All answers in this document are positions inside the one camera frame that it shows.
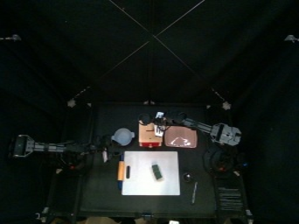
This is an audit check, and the light blue plastic bowl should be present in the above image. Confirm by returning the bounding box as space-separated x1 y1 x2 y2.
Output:
111 127 136 147

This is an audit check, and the black round cup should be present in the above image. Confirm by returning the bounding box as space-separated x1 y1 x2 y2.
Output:
137 113 153 125

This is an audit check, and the silver screwdriver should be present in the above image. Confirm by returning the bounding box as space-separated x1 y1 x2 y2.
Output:
191 181 199 206

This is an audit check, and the black label with white text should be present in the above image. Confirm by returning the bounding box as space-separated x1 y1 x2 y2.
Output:
216 186 244 212

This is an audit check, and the wooden box with red drawer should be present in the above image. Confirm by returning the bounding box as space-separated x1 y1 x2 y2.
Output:
137 121 164 149

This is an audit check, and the orange toy knife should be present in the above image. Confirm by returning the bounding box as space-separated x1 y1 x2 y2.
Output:
116 154 127 191

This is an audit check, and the thin white diagonal cord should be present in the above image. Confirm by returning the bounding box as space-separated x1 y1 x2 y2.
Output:
71 0 207 101
107 0 228 103

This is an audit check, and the green toy sushi roll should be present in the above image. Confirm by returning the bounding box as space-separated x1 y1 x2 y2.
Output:
151 164 164 182

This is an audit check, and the white plastic cutting board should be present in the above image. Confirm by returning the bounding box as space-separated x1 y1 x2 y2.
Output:
120 150 183 197

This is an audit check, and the small black round object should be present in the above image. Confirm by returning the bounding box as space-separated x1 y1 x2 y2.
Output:
181 172 193 184

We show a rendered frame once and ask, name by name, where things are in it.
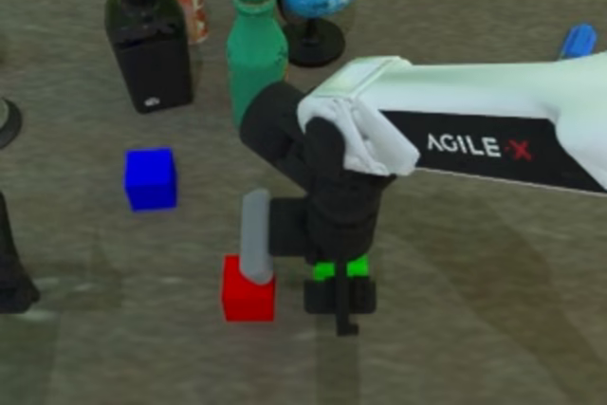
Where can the green object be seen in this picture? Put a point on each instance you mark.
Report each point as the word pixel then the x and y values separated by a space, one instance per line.
pixel 325 271

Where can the red cube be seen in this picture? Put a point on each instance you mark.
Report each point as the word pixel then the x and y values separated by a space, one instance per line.
pixel 246 301

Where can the blue cube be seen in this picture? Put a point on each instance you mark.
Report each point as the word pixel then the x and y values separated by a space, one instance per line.
pixel 151 179

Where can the green bottle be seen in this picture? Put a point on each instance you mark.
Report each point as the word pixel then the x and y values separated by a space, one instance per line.
pixel 251 59

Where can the black square bottle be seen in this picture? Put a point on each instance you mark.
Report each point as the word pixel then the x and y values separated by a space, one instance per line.
pixel 152 68

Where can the black flared object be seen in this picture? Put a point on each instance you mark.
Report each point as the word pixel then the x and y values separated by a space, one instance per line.
pixel 12 277

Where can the black round base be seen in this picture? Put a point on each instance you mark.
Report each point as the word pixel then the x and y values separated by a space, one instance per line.
pixel 7 123

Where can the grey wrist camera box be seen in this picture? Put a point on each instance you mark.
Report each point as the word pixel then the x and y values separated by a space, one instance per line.
pixel 256 234

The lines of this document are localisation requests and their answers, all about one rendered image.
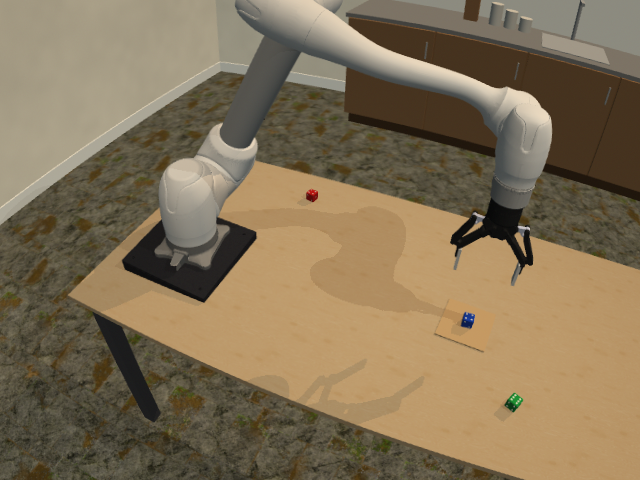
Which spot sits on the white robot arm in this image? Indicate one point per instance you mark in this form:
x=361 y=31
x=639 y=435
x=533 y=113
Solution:
x=190 y=199

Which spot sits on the green die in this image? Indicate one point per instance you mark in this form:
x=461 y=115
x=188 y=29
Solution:
x=513 y=402

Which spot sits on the blue die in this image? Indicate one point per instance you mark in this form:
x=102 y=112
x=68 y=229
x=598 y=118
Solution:
x=468 y=320

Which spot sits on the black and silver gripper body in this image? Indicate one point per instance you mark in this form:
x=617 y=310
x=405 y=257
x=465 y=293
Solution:
x=507 y=218

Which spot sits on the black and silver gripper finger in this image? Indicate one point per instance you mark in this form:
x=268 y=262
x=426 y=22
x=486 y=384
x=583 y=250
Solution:
x=461 y=241
x=522 y=260

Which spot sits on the orange mat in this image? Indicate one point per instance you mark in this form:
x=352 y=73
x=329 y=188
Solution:
x=450 y=325

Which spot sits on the red die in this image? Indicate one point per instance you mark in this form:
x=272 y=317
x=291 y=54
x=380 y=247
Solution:
x=312 y=195

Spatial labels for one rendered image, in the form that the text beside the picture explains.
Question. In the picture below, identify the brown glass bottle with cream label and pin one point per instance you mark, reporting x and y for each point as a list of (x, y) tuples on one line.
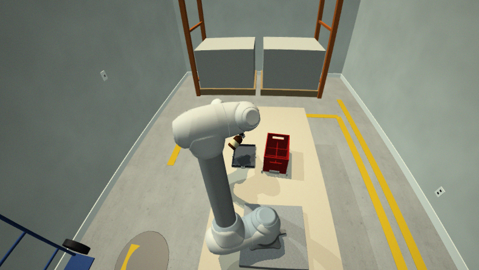
[(235, 142)]

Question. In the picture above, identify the red crate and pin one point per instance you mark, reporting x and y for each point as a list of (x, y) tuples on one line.
[(277, 149)]

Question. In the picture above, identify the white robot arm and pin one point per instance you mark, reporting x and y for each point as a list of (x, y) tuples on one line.
[(203, 131)]

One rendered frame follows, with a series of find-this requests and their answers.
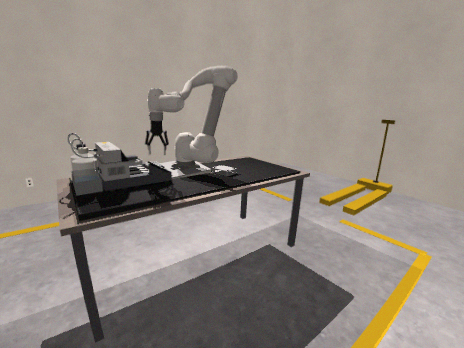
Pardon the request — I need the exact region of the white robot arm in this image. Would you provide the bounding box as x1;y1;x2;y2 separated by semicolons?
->
148;66;238;170

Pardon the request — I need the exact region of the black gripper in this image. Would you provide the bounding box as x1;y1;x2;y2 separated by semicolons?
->
145;120;168;156

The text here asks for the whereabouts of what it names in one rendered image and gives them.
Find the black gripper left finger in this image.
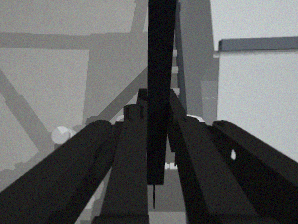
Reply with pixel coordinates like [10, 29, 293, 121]
[0, 88, 149, 224]

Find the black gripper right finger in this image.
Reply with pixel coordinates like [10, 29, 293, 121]
[167, 89, 298, 224]

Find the light grey cylinder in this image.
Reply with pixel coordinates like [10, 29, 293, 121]
[52, 126, 77, 144]

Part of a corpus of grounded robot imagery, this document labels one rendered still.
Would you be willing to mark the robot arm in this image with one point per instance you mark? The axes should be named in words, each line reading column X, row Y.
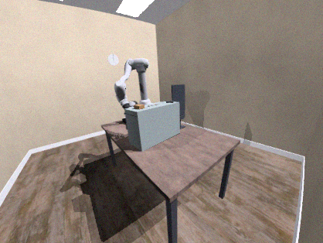
column 140, row 66

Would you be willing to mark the small brown cardboard box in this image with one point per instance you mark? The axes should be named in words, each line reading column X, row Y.
column 139, row 106

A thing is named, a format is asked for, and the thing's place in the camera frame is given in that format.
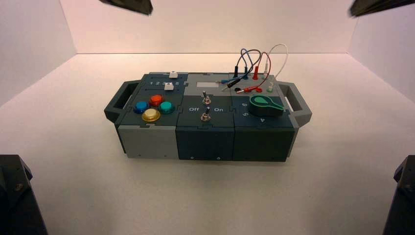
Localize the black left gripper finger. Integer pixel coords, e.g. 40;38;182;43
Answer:
98;0;154;16

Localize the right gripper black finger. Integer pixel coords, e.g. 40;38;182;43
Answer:
348;0;415;18

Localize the white banana plug wire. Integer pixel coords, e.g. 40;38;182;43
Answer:
263;44;289;88

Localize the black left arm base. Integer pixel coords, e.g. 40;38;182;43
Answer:
0;154;49;235

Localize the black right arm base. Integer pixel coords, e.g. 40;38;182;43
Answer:
382;155;415;235

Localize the red round push button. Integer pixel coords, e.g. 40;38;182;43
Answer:
148;94;165;107

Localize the blue round push button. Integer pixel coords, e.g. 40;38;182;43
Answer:
133;101;150;114

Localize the teal round push button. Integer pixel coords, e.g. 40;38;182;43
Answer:
158;101;176;115

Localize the yellow round push button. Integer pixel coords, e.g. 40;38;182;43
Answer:
142;108;161;122

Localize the green pointer rotary knob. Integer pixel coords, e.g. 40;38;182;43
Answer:
249;94;286;118

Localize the dark grey modular control box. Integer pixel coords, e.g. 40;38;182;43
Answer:
103;71;313;162

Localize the black banana plug wire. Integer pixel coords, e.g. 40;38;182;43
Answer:
227;49;262;89

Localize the red banana plug wire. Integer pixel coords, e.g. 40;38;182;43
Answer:
236;51;272;94

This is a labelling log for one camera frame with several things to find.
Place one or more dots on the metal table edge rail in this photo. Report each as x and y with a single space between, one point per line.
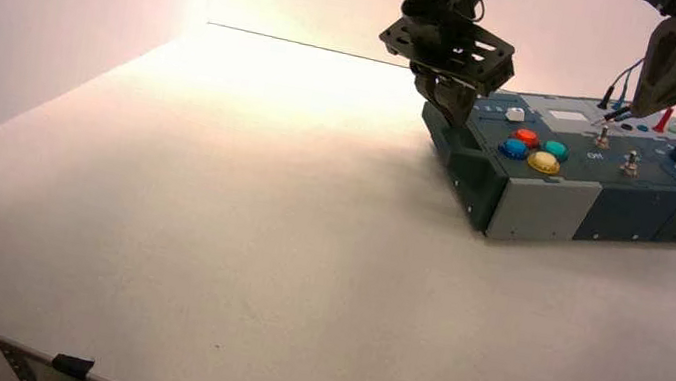
18 359

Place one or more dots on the small white display screen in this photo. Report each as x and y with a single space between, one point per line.
569 116

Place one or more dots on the metal toggle switch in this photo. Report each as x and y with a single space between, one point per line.
601 140
630 167

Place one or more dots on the yellow dome push button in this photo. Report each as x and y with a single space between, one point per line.
544 162

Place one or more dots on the small black clip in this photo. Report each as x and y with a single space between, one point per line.
72 365

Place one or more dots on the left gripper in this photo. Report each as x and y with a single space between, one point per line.
459 53

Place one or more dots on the dark teal grey control box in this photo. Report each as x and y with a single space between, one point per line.
624 205

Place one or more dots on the red dome push button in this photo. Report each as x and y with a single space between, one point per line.
526 137

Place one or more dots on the white slider knob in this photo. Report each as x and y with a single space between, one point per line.
515 114

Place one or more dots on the teal dome push button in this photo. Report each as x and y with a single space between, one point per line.
555 150

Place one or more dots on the blue dome push button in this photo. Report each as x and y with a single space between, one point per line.
512 149

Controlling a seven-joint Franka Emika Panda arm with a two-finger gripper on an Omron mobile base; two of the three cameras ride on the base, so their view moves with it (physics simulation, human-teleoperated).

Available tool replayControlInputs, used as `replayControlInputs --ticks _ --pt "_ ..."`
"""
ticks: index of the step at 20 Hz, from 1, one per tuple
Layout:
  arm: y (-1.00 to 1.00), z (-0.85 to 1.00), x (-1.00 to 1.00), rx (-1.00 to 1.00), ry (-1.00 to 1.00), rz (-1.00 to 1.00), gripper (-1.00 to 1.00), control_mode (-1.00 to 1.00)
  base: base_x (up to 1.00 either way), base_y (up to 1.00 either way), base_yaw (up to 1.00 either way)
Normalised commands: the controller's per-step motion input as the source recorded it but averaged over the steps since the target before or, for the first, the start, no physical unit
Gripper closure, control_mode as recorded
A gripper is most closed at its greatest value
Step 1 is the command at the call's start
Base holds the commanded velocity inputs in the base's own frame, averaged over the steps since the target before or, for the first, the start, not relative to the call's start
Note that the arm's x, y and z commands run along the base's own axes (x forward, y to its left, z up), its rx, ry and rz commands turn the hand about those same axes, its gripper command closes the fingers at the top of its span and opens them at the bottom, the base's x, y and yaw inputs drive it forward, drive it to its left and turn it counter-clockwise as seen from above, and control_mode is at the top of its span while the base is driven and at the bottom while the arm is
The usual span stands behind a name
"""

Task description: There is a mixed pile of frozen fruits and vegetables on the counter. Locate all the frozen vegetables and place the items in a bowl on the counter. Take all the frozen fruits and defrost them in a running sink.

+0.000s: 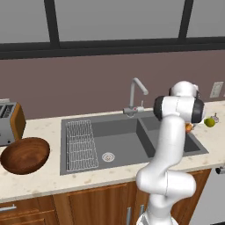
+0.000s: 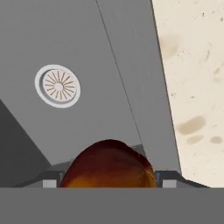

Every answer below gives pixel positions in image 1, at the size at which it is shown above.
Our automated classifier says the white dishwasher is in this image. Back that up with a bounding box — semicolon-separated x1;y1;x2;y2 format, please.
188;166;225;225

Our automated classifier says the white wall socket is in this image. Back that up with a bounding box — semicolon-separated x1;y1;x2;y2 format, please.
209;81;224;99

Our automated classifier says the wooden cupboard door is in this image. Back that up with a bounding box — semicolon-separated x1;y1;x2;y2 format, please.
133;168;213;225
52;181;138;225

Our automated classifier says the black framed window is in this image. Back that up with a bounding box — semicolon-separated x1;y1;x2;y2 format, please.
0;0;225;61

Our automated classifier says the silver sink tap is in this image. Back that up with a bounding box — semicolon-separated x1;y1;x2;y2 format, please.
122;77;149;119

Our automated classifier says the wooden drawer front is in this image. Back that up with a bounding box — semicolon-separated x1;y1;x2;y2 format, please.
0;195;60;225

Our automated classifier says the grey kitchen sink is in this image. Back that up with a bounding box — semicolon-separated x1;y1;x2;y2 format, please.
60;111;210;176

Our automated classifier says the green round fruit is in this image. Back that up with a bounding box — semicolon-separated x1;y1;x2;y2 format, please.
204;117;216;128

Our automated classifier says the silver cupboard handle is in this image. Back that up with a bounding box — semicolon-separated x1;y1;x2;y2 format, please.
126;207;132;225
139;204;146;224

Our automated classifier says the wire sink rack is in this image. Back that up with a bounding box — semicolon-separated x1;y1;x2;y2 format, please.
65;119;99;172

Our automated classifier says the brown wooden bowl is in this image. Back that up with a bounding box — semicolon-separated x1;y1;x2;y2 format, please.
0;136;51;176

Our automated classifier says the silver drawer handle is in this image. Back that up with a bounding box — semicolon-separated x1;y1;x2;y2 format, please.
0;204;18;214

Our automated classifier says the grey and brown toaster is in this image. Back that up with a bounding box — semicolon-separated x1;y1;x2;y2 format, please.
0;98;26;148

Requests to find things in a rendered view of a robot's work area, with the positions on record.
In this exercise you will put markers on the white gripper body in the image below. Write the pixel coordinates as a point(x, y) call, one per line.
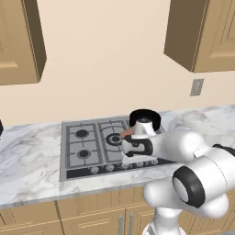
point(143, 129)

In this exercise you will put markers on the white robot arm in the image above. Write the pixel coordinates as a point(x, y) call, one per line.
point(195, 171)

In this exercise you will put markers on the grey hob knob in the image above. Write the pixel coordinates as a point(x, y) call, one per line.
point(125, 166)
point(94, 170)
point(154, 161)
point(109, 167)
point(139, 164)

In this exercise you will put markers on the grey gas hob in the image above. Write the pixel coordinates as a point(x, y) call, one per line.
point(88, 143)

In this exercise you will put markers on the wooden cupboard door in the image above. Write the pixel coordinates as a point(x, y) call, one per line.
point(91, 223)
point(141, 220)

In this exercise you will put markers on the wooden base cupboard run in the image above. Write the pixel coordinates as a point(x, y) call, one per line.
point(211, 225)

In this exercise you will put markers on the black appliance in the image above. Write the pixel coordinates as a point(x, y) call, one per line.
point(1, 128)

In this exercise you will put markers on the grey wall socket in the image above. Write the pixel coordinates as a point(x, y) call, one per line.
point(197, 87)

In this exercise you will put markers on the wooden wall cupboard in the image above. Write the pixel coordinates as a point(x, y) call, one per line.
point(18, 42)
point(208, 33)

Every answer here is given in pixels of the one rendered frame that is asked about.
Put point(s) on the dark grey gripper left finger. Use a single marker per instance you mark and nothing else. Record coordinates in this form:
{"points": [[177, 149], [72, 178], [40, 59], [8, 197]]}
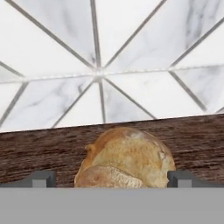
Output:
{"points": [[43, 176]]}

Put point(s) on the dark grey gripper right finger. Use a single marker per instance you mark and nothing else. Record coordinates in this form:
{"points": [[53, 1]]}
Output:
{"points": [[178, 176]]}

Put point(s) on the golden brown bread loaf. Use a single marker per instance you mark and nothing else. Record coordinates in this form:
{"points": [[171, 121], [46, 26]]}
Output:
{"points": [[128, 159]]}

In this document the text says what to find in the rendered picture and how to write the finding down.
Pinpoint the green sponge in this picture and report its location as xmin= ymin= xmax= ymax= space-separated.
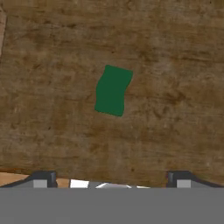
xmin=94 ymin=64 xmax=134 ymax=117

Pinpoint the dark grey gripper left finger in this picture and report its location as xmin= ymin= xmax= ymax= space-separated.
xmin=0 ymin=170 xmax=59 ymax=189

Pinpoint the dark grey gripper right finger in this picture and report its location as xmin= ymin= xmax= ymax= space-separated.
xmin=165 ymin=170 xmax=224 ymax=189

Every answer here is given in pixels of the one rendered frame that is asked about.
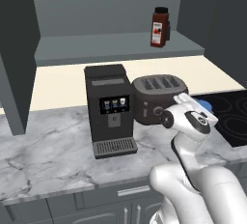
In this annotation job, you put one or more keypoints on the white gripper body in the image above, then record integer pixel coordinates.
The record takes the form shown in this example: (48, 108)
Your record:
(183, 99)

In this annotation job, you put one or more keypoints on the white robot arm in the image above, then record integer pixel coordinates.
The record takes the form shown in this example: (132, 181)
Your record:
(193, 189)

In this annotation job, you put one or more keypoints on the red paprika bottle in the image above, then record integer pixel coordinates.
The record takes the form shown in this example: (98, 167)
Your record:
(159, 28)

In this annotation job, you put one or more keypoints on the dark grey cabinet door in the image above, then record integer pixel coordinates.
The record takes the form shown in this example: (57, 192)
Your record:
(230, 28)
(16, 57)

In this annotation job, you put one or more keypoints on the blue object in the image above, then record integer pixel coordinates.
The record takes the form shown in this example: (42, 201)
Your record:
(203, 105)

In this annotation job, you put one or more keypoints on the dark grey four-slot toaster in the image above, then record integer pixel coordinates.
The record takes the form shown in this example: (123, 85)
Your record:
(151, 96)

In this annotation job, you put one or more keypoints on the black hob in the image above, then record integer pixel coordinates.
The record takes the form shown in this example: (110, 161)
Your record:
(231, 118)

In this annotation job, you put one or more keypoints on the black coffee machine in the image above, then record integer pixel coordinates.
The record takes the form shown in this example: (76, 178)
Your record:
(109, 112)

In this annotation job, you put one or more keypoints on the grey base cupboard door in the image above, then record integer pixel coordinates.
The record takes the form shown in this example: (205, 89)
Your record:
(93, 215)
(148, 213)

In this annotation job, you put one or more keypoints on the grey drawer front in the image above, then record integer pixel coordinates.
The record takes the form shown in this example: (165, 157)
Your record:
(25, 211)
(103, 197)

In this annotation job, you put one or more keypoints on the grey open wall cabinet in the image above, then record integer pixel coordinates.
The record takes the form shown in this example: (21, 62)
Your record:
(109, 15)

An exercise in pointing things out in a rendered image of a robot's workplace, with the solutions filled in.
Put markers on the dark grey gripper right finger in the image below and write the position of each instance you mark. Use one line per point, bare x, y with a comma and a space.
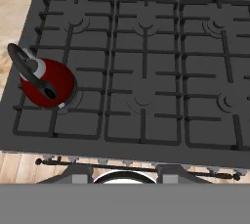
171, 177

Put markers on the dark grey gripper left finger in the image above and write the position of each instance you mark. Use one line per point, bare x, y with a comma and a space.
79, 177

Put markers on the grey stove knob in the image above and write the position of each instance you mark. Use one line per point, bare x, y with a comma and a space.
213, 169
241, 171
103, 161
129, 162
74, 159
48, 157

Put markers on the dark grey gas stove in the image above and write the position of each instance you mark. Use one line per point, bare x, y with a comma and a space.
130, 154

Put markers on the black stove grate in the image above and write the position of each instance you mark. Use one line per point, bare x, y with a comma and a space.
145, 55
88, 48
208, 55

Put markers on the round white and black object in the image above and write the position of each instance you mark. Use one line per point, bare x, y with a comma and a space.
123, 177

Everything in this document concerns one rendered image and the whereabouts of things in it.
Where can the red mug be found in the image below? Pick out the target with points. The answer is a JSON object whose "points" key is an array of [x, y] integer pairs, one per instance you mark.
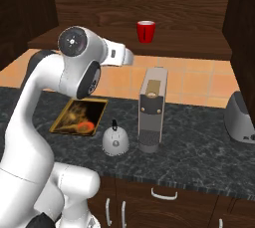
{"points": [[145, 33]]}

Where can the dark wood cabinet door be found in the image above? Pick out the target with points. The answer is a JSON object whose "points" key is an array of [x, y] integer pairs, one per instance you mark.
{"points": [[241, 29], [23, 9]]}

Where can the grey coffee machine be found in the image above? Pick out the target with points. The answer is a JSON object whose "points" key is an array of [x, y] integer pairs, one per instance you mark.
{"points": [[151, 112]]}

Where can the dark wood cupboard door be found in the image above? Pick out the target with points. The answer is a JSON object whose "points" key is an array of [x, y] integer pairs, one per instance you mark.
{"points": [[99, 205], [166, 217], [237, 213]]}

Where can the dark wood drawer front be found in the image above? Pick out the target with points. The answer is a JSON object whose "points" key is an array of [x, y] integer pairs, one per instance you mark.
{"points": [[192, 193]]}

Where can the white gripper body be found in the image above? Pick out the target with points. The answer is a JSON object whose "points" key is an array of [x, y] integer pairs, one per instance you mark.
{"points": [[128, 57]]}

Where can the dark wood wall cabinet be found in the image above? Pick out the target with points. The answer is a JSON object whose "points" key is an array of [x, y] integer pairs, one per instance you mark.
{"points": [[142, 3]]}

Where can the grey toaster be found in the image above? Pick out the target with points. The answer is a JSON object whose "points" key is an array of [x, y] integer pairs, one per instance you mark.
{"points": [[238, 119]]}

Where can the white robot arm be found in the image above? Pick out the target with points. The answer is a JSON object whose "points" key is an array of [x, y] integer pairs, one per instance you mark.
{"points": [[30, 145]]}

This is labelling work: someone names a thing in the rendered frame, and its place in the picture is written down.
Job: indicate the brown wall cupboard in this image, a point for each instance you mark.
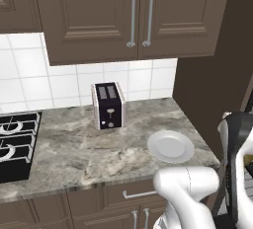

→ Problem to work on
When a line of the material holds the string "things", copy that line.

→ Output for this task
We show a rendered frame once and ask, name by name, where things are in it.
This is a labelling log for one camera frame with several things to find.
Requests to find things in a rendered view of a robot's work area, with the positions on record.
An exercise in pointing things out in a rendered image of a robot's workplace, with the solutions filled in.
Everything in this document concerns one rendered image and the whereabouts of things in it.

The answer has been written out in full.